Continent number three… And the fabulous and frenetic city of Mumbai.
Dinesh from Reality Tours took us on a guided walk through the Dharavi slums. 68 million people live in slums in India, this slum was established years ago and now has a commercial area peopled by incomers who work and live, for as many years as their health allows, with hazardous waste materials. We were surprised to hear from Dinesh, that he, and others, aspire to live in Dharavi, but cannot afford to do so. On first sight we visitors only see the squalor, overcrowding and tiny living spaces in these busy slums, but talking to the slum residents made us realise how people value and treasure the sense of community and history that is central to their lives, a theme we picked up on in the Rio Favelas and Soweto. Dinesh described how he cried and kissed the floor on the day his family needed to move on from their home. We visited the office of Reality Tours (set amidst hundreds of drying pots in the pottery quarter). Letizia Demartino, the executive director, described their project. They run a ‘royal city school’ with an emphasis on English and Computing; British Council volunteers help with some teaching. Further groups include Project Front Foot a girls football club, a cricket club for boys, A mens and a teenage girls health group, nutrition and hearing aids for kids are also provided. There is a big emphasis on youth empowerment and promotion of health improvement.

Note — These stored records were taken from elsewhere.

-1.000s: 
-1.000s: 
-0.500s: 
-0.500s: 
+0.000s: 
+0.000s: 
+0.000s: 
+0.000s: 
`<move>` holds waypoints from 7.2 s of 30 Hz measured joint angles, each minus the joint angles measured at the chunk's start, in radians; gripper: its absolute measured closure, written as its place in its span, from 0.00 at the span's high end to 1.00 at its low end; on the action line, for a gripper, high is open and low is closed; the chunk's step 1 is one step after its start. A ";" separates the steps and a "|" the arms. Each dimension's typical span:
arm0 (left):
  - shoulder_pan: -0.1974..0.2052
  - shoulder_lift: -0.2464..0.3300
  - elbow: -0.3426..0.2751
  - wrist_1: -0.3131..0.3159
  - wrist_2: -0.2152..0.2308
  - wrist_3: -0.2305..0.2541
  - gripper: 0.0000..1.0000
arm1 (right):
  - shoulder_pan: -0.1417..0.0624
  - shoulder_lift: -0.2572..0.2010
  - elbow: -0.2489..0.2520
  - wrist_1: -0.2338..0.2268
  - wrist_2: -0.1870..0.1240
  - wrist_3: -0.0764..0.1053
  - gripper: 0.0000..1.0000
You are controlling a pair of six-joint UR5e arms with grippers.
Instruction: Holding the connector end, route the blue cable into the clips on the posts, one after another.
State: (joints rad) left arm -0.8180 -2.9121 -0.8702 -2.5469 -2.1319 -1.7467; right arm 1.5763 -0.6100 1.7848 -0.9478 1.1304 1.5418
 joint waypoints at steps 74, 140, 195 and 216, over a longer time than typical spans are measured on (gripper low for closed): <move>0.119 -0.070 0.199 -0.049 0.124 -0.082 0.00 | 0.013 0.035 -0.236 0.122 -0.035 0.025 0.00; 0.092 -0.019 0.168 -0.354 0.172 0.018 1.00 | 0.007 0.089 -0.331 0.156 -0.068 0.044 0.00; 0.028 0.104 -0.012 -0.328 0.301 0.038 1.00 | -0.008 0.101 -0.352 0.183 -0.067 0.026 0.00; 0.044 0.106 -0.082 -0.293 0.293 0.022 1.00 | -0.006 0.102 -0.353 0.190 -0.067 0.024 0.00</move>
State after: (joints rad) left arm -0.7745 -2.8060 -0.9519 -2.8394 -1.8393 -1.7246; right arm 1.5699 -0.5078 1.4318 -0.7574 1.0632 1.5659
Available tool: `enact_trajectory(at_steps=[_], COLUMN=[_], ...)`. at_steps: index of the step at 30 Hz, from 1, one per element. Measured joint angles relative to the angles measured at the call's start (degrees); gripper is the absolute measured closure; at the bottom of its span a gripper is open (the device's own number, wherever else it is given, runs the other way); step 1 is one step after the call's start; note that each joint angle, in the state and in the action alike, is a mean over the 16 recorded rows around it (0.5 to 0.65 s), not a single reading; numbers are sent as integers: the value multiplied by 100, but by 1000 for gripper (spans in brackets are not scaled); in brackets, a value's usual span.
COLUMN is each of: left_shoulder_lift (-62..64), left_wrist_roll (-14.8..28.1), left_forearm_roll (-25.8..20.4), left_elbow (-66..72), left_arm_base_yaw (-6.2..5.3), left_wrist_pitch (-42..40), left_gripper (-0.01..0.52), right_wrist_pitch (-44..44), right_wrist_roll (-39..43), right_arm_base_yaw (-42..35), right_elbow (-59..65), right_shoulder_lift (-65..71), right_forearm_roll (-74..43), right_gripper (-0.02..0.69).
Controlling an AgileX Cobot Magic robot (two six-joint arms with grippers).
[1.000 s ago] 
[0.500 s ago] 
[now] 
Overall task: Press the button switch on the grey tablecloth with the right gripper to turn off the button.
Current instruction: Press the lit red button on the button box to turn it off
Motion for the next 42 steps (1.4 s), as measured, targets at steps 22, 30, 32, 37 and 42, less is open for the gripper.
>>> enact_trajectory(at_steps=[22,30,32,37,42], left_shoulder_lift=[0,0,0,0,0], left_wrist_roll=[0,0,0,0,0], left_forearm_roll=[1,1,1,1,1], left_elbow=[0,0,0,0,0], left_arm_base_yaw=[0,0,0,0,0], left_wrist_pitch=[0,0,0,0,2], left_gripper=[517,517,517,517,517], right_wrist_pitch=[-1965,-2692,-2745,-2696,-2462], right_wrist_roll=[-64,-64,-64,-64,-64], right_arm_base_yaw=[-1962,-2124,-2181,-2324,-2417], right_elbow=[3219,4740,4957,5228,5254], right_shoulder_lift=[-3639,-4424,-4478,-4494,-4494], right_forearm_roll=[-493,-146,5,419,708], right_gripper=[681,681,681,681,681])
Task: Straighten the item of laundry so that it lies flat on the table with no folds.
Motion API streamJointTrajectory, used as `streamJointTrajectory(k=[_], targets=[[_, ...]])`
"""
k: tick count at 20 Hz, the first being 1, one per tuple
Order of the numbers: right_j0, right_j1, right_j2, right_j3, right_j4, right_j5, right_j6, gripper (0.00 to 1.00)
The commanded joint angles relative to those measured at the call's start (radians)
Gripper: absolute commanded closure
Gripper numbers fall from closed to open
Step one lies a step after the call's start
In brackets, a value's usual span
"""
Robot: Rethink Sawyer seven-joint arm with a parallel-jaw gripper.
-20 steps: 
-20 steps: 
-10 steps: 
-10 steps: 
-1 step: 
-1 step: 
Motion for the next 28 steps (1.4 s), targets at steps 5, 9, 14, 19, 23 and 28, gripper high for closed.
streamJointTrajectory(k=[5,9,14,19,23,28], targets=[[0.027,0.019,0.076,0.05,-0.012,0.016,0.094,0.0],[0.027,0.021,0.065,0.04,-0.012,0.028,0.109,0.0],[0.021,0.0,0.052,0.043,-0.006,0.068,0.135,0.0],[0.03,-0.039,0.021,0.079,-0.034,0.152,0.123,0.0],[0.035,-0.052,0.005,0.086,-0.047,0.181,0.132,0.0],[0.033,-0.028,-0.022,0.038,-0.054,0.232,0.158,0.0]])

The project funds itself with imaginative tours of Mumbai including a public transport tour, street food and bike tours. Letizia was interested in the Home project; she is currently wanting to build on the creative activities available to the local people. She pointed us to an Italian/Indian company Artoxygen who have done some outdoor performance work in the slum.
Photo: Home entrance in Dharavi
Our next visit was to meet a philanthropic film maker, Nawneet, who runs the Dharavi Diary Project. After making a 15 minute documentary about the slum, he wanted to find a way to empower the community he was portraying. On his return to Mumbai after five years working in the USA, he set up a centre in the heart of the slum. Here, children can come and learn to use technology and participate in English classes, play soccer and share stories. He uses video tutorials as a teaching tool and is soon to launch a home grown mobile app built with young women in the locale. He encourages the students to help with presentations about their work. The mothers of the children requested ‘upskilling’ in stitching, they now sell goods made from recycled materials. Word of mouth has made Nawneet’s project grow daily. He was very interested in our project – ‘our kids are very keen to share their stories’ – he and Bill talked about the idea of building bridges between the property developers and the community as he felt Mumbai was becoming a ‘city of slums’. Community spirit and community engagement are constants in our meetings, the concept of ‘Home’ is very strong, but the people often feel powerless in the face of developers.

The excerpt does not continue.